• _What you will do_
Give back exactly the lines of the material below that start at the line containing "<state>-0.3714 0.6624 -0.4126" and end at the line containing "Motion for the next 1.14", and no others.

• _Entries supplied_
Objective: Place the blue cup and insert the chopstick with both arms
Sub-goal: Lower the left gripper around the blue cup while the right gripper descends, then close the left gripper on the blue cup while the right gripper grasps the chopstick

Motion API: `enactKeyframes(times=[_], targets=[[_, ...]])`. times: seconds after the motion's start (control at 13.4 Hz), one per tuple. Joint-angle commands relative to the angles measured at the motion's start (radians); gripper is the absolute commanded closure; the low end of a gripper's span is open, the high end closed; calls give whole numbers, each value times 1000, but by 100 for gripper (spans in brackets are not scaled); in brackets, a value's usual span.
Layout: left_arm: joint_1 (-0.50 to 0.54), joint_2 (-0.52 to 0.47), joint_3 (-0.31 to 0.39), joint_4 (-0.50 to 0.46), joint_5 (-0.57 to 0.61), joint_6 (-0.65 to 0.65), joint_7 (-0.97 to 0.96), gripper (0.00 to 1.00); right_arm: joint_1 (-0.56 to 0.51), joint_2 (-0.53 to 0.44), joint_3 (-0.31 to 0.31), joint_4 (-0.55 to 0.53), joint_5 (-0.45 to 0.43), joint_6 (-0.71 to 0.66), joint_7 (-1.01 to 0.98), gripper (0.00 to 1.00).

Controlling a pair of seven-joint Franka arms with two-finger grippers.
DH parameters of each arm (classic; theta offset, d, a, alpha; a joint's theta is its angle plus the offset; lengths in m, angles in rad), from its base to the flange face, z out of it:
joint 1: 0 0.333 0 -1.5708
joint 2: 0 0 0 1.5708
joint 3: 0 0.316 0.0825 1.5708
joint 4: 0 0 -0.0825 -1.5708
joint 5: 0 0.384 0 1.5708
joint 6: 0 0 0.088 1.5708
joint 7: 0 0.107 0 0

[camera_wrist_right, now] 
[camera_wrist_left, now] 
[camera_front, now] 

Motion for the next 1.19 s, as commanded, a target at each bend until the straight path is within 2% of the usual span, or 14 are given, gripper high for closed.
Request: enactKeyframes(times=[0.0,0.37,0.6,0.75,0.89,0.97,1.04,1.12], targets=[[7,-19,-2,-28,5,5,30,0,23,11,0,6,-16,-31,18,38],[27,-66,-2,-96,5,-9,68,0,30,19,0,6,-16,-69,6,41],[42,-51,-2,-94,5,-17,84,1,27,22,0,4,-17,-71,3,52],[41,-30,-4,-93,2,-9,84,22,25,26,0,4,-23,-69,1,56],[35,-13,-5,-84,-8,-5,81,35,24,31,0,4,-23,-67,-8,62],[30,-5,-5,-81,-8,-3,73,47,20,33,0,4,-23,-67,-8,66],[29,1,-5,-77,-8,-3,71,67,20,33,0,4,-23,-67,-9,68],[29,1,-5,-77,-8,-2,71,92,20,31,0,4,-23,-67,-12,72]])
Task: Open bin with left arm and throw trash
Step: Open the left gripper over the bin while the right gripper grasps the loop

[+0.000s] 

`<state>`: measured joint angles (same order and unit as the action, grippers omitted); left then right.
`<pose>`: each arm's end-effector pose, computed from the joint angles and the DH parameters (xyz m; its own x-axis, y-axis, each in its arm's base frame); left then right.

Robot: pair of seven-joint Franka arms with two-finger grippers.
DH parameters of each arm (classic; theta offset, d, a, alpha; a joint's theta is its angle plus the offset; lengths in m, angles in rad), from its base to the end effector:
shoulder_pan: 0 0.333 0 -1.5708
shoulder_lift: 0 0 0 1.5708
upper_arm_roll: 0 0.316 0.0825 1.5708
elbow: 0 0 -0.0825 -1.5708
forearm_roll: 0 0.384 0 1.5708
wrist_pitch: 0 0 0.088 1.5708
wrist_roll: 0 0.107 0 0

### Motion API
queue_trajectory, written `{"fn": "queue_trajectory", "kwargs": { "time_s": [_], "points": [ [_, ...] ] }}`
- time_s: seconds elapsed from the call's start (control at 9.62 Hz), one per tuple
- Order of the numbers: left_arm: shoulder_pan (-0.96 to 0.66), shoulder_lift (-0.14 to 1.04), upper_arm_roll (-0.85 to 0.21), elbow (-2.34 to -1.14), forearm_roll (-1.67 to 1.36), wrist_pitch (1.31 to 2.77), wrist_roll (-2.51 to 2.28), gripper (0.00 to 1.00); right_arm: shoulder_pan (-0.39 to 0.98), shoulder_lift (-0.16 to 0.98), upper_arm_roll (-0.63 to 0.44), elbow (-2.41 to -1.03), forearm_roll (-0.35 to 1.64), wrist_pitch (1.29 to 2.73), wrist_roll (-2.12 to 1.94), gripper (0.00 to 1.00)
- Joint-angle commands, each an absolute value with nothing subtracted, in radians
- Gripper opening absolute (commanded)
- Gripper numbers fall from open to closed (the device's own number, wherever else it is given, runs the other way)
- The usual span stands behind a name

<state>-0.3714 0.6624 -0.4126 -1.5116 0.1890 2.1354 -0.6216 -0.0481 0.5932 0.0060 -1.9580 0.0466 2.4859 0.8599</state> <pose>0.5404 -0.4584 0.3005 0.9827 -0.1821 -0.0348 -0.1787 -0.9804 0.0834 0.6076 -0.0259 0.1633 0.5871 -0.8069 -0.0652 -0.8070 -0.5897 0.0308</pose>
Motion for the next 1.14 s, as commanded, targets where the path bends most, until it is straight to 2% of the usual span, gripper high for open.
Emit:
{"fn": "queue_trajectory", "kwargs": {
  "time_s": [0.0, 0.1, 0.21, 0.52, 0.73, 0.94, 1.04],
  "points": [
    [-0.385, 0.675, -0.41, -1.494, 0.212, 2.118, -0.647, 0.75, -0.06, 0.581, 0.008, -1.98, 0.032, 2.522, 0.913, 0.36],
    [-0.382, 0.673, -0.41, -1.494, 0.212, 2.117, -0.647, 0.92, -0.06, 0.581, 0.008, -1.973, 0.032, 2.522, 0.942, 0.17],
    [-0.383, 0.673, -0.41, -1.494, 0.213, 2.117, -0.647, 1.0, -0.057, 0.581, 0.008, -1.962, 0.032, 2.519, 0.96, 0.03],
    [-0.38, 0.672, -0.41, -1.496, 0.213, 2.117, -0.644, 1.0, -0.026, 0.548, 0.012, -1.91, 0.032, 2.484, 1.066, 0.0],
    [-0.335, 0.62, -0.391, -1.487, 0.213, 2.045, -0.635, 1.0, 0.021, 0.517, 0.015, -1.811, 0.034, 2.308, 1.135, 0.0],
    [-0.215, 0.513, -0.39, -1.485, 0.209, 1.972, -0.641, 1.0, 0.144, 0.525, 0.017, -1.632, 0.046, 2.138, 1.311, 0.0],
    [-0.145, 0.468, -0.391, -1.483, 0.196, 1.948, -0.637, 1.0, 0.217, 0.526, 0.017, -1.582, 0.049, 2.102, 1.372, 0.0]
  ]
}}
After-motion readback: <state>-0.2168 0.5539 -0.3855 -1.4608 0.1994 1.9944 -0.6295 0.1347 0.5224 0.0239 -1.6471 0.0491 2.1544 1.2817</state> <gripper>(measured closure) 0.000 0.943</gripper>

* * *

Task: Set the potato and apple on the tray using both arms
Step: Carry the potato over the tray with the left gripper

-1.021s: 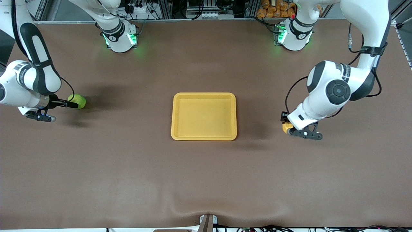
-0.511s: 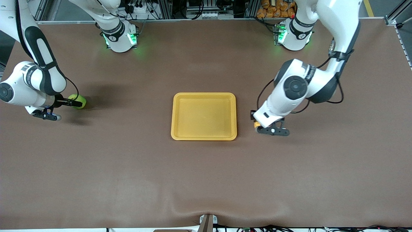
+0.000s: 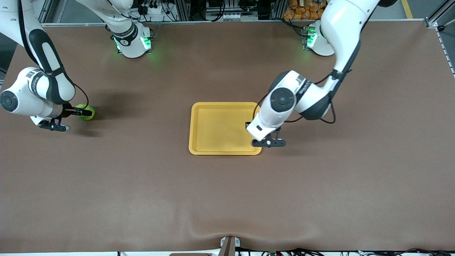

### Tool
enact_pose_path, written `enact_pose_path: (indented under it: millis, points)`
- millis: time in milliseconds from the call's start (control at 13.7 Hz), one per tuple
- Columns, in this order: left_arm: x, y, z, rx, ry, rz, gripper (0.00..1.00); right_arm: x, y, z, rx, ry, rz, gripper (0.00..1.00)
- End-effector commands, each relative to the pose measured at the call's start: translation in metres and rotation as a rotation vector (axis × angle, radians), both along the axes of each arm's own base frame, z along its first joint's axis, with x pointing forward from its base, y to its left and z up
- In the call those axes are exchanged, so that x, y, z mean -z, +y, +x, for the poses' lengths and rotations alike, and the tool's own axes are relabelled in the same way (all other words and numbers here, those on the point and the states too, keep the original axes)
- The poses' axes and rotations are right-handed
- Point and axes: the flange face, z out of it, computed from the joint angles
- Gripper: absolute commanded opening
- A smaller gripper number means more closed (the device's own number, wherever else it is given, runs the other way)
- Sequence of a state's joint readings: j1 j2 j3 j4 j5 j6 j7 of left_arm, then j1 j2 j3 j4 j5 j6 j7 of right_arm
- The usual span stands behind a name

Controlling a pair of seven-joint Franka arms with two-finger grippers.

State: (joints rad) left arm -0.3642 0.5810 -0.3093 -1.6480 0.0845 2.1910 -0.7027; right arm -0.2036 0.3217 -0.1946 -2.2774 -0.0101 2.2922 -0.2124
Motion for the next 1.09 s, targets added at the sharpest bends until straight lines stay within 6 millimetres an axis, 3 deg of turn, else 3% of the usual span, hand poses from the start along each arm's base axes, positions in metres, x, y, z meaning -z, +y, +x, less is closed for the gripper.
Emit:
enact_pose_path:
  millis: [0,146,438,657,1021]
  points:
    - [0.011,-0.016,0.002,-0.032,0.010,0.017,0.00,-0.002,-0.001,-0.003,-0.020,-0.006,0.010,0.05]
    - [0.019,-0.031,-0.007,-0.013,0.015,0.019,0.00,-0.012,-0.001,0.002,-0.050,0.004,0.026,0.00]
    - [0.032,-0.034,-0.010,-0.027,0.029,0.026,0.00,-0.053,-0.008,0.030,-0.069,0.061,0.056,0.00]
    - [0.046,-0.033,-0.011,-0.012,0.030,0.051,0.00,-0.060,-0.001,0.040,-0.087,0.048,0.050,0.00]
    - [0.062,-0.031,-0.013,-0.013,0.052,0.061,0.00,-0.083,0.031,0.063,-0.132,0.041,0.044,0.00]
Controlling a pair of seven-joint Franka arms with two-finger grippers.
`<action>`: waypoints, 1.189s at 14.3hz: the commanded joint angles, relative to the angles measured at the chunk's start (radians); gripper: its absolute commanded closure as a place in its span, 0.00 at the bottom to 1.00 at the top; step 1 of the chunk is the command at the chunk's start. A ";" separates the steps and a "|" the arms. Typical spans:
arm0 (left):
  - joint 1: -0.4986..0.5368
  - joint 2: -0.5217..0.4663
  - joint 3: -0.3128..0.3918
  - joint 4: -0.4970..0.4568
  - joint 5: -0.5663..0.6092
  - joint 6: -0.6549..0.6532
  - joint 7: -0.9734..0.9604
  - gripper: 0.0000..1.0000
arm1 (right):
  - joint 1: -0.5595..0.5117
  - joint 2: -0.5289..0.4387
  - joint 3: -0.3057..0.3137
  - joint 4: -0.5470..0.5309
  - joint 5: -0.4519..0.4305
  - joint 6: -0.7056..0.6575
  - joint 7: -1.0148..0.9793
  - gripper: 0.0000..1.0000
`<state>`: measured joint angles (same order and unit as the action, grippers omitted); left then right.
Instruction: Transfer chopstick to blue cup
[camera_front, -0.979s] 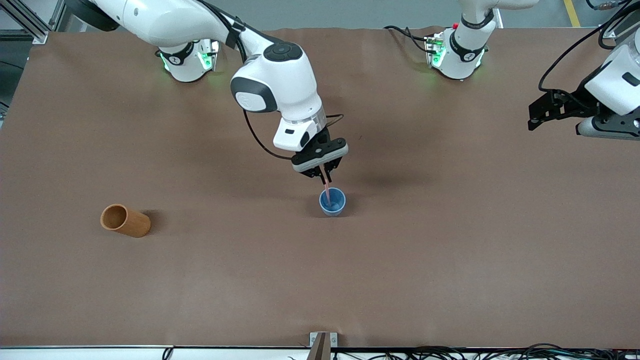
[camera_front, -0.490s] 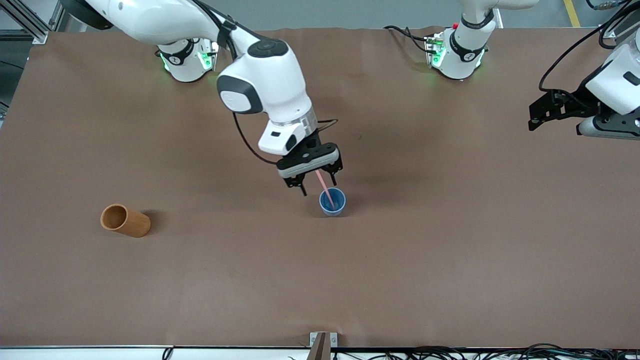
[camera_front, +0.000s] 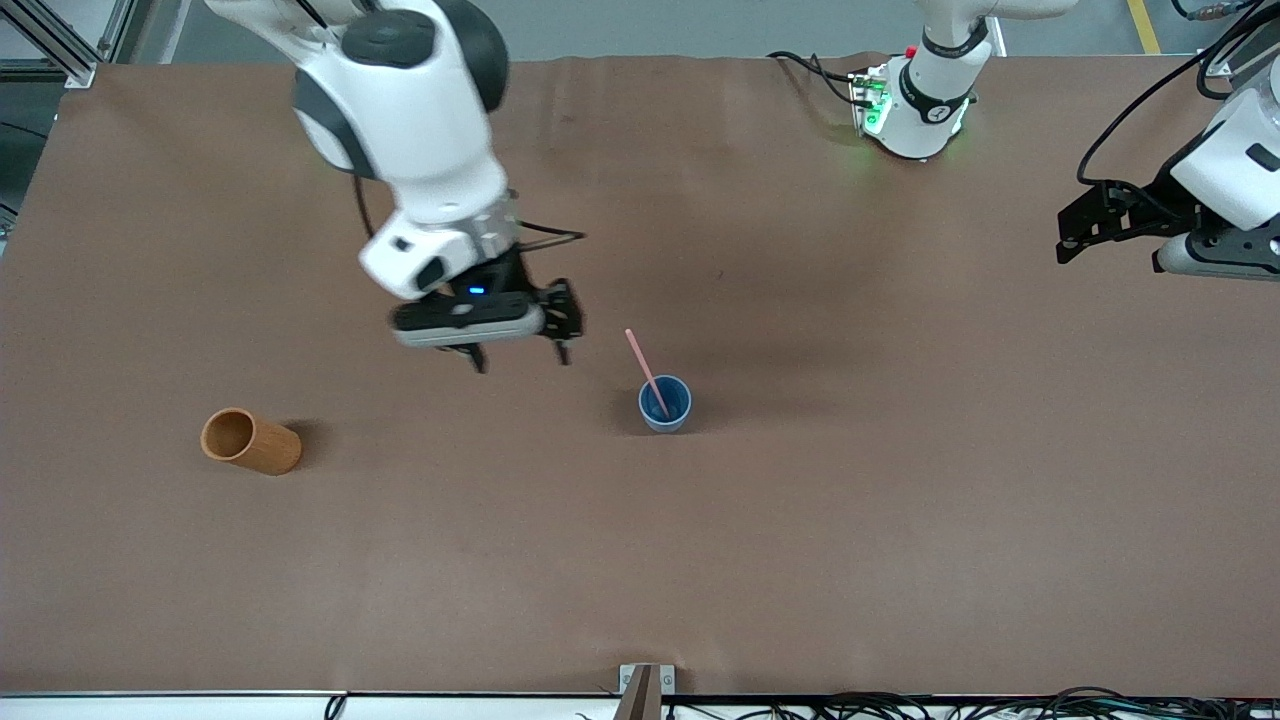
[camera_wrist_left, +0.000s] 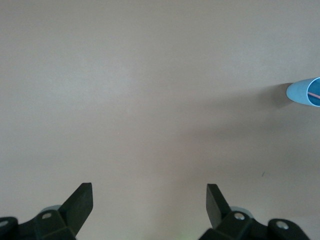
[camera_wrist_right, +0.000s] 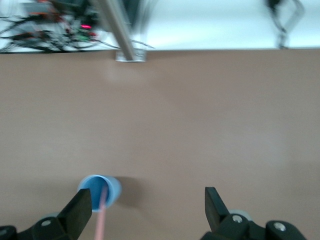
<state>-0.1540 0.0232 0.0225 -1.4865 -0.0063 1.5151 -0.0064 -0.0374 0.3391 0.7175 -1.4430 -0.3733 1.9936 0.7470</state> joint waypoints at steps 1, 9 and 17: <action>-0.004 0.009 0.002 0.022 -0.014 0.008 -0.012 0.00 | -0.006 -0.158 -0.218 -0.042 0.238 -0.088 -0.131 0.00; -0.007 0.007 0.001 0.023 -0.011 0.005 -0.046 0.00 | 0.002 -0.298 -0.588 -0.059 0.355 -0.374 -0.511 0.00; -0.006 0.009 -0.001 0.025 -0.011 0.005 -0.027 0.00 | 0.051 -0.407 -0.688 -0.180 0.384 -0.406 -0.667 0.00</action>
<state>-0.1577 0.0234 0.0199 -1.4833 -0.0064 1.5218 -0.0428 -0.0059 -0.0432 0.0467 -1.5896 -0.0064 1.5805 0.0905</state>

• _Task response_
<state>-0.3714 0.6624 -0.4126 -1.5116 0.1890 2.1354 -0.6216 -0.0481 0.5932 0.0060 -1.9580 0.0466 2.4859 0.8599</state> <pose>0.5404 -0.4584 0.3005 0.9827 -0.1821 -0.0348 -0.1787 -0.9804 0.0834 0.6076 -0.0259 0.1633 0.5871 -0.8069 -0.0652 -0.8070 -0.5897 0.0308</pose>
Motion for the next 1.14 s, as commanded, targets where the path bends most, until it is straight to 2% of the usual span, gripper high for open.

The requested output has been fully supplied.